Pictures do not belong in the copy; restate the records below word for word.

++++++++

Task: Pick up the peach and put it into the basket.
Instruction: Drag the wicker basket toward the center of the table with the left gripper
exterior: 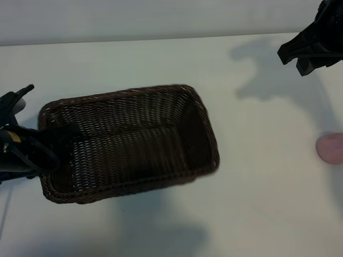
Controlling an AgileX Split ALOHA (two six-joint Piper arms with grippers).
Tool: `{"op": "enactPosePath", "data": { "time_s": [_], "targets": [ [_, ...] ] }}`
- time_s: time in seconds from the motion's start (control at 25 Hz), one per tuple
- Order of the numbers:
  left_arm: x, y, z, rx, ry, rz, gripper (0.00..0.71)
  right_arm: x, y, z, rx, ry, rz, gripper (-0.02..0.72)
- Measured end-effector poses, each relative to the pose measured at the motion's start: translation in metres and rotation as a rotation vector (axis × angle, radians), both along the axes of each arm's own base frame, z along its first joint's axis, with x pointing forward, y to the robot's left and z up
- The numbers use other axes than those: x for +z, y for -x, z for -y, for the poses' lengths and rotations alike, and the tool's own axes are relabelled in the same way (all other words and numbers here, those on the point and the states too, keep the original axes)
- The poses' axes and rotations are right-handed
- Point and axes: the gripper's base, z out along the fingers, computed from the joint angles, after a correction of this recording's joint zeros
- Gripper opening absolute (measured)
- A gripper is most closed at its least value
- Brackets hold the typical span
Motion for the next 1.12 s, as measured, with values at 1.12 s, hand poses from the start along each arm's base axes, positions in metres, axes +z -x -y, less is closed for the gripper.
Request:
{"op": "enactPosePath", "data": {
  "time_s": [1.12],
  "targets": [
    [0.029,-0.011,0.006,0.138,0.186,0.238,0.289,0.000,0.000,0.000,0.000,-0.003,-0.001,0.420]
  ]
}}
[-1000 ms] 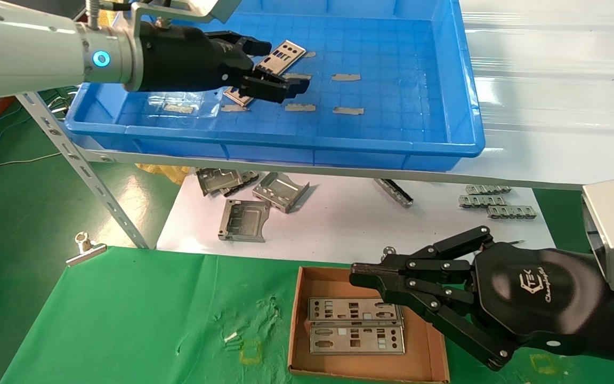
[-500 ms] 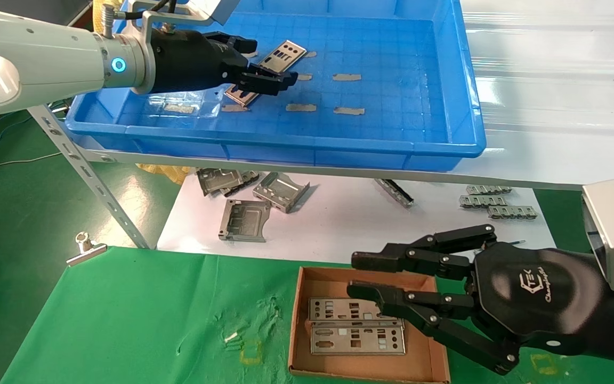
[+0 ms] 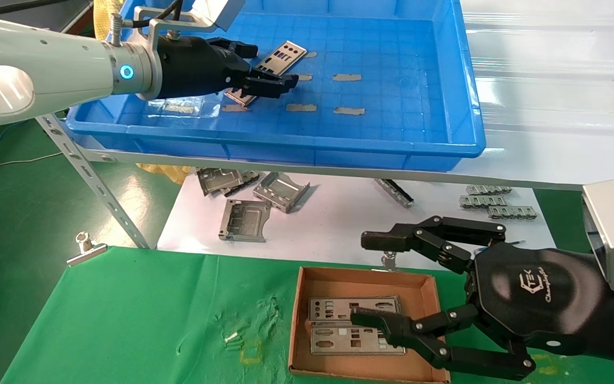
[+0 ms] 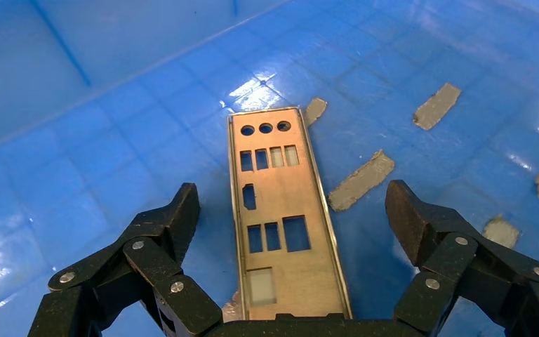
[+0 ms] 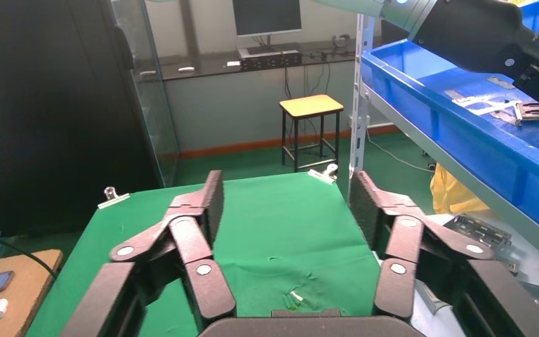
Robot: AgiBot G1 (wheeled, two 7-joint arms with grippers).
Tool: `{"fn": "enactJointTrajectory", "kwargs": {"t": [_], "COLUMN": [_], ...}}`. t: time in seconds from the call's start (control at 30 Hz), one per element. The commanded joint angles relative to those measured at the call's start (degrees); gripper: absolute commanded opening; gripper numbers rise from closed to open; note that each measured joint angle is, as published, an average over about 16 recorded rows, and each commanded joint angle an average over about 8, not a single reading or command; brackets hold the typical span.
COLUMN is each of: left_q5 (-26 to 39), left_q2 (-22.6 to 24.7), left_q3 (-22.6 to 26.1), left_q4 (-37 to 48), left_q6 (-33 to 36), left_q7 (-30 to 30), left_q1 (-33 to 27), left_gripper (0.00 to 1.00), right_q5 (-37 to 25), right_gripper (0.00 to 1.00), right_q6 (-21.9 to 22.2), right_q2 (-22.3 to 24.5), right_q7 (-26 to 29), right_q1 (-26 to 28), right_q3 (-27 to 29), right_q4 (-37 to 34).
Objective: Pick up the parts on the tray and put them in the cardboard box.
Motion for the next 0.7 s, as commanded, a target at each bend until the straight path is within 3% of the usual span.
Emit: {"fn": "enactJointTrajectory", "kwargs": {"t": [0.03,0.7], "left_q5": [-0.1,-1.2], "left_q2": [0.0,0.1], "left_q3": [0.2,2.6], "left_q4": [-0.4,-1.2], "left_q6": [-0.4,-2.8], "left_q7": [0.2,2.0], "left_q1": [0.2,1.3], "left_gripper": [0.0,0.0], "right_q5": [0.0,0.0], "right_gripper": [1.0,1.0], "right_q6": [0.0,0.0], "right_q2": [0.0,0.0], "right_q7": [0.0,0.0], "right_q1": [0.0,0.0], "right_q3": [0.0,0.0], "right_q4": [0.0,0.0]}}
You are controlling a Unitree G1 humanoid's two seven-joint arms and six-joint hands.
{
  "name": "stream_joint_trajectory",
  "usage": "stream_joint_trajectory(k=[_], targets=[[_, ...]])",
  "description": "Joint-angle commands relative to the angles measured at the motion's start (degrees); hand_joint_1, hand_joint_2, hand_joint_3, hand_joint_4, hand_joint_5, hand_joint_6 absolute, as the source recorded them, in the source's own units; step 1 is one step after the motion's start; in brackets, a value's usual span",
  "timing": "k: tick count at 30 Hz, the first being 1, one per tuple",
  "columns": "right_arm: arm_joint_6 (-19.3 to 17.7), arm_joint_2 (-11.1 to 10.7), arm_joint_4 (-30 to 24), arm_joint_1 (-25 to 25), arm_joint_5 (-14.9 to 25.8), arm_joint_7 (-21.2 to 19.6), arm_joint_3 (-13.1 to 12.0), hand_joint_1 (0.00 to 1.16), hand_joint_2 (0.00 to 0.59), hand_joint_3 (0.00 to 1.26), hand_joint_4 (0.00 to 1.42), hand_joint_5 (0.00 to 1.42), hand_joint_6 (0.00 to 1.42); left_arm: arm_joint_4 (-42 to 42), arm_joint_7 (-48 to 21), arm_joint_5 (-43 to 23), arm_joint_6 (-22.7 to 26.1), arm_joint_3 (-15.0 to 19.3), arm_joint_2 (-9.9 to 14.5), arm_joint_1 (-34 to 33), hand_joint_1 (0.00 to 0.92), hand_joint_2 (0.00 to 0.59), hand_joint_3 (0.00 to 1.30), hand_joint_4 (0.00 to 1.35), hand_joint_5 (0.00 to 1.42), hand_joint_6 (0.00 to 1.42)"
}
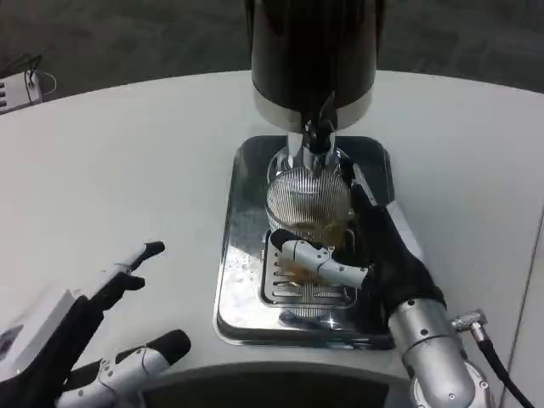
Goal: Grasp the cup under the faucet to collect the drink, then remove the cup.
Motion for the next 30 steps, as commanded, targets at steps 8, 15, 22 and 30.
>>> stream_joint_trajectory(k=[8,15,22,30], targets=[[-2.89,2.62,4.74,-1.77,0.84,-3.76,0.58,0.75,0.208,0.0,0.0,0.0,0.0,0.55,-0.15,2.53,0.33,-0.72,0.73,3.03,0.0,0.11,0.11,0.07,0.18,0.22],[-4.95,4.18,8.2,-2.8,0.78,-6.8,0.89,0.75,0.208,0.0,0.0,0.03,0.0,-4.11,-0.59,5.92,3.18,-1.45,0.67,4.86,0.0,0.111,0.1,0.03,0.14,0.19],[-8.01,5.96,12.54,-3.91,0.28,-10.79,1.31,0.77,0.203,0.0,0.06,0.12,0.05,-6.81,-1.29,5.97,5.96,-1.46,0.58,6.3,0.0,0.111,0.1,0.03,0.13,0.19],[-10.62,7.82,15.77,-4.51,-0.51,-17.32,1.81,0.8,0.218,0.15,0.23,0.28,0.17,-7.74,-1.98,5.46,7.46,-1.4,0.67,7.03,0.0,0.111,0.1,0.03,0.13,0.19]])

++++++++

*Task solution*:
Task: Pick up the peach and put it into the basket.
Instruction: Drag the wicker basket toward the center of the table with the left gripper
exterior: 
Controlling an AgileX Split ALOHA (two six-joint Piper arms with grippers).
Tool: `{"op": "enactPosePath", "data": { "time_s": [_], "targets": [ [_, ...] ] }}`
- time_s: time in seconds from the motion's start (control at 25 Hz), one per tuple
- Order of the numbers:
  left_arm: x, y, z, rx, ry, rz, gripper (0.00..0.71)
  right_arm: x, y, z, rx, ry, rz, gripper (-0.02..0.72)
- Measured end-effector poses, each relative to the pose measured at the motion's start: translation in metres and rotation as a rotation vector (axis × angle, radians), both along the axes of each arm's own base frame, z along its first joint's axis, with x pointing forward, y to the robot's left and z up
- The numbers use other axes than those: x for +z, y for -x, z for -y, for the poses' lengths and rotations alike, and the tool's own axes are relabelled in the same way (all other words and numbers here, those on the point and the states too, keep the original axes)
- The poses' axes and rotations are right-handed
- Point and axes: the gripper's base, z out along the fingers, computed from the joint angles, after a correction of this recording's joint zeros
- Gripper opening absolute (measured)
- A gripper is most closed at its least value
- Brackets hold the typical span
Motion for the next 1.12 s, as measured, with values at 1.12 s, hand poses from the start along each arm's base axes, positions in metres, axes +z -x -y, less is closed for the gripper.
Request:
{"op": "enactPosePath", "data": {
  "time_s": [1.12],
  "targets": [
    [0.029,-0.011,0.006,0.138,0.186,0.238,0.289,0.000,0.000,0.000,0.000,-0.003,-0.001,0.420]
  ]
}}
[-1000 ms] 
[-500 ms] 
[+0 ms] 
[+0 ms] 
[+0 ms] 
Robot: AgiBot G1 (wheeled, two 7-joint arms with grippers).
Tool: `{"fn": "enactJointTrajectory", "kwargs": {"t": [_], "COLUMN": [_], ...}}`. t: time in seconds from the call's start (control at 30 Hz), one per element. The commanded joint angles relative to those measured at the call's start (degrees); gripper: absolute commanded opening; gripper numbers rise from closed to open; note that each measured joint angle is, as published, an average over about 16 recorded rows, and each commanded joint angle an average over about 8, not a single reading or command; brackets hold the typical span.
COLUMN is each of: left_q5 (-26 to 39), left_q2 (-22.6 to 24.7), left_q3 (-22.6 to 26.1), left_q4 (-37 to 48), left_q6 (-33 to 36), left_q7 (-30 to 30), left_q1 (-33 to 27), left_gripper (0.00 to 1.00), right_q5 (-37 to 25), right_gripper (0.00 to 1.00), right_q6 (-21.9 to 22.2), right_q2 (-22.3 to 24.5), right_q7 (-26 to 29), right_q1 (-26 to 28), right_q3 (-27 to 29), right_q4 (-37 to 34).
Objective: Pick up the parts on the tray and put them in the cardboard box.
Motion for the next 0.7 s, as commanded, a target at each bend until the straight path is within 3% of the usual span.
Emit: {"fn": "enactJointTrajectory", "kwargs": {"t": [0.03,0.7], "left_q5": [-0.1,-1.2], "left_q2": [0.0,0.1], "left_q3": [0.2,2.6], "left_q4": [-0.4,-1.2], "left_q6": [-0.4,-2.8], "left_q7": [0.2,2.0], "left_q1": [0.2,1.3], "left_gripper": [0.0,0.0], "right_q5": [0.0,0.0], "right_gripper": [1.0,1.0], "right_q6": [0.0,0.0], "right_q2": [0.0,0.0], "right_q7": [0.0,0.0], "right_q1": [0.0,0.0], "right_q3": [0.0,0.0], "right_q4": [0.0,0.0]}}
You are controlling a Unitree G1 humanoid's two seven-joint arms and six-joint hands.
{
  "name": "stream_joint_trajectory",
  "usage": "stream_joint_trajectory(k=[_], targets=[[_, ...]])",
  "description": "Joint-angle commands relative to the angles measured at the motion's start (degrees); hand_joint_1, hand_joint_2, hand_joint_3, hand_joint_4, hand_joint_5, hand_joint_6 absolute, as the source recorded them, in the source's own units; step 1 is one step after the motion's start; in brackets, a value's usual span",
  "timing": "k: tick count at 30 Hz, the first being 1, one per tuple",
  "columns": "right_arm: arm_joint_6 (-19.3 to 17.7), arm_joint_2 (-11.1 to 10.7), arm_joint_4 (-30 to 24), arm_joint_1 (-25 to 25), arm_joint_5 (-14.9 to 25.8), arm_joint_7 (-21.2 to 19.6), arm_joint_3 (-13.1 to 12.0), hand_joint_1 (0.00 to 1.16), hand_joint_2 (0.00 to 0.59), hand_joint_3 (0.00 to 1.26), hand_joint_4 (0.00 to 1.42), hand_joint_5 (0.00 to 1.42), hand_joint_6 (0.00 to 1.42); left_arm: arm_joint_4 (-42 to 42), arm_joint_7 (-48 to 21), arm_joint_5 (-43 to 23), arm_joint_6 (-22.7 to 26.1), arm_joint_3 (-15.0 to 19.3), arm_joint_2 (-9.9 to 14.5), arm_joint_1 (-34 to 33), hand_joint_1 (0.00 to 0.92), hand_joint_2 (0.00 to 0.59), hand_joint_3 (0.00 to 1.30), hand_joint_4 (0.00 to 1.35), hand_joint_5 (0.00 to 1.42), hand_joint_6 (0.00 to 1.42)"
}
Goal: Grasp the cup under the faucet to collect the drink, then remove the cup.
Motion for the next 30 steps, as commanded, targets at steps 8, 15, 22 and 30.
>>> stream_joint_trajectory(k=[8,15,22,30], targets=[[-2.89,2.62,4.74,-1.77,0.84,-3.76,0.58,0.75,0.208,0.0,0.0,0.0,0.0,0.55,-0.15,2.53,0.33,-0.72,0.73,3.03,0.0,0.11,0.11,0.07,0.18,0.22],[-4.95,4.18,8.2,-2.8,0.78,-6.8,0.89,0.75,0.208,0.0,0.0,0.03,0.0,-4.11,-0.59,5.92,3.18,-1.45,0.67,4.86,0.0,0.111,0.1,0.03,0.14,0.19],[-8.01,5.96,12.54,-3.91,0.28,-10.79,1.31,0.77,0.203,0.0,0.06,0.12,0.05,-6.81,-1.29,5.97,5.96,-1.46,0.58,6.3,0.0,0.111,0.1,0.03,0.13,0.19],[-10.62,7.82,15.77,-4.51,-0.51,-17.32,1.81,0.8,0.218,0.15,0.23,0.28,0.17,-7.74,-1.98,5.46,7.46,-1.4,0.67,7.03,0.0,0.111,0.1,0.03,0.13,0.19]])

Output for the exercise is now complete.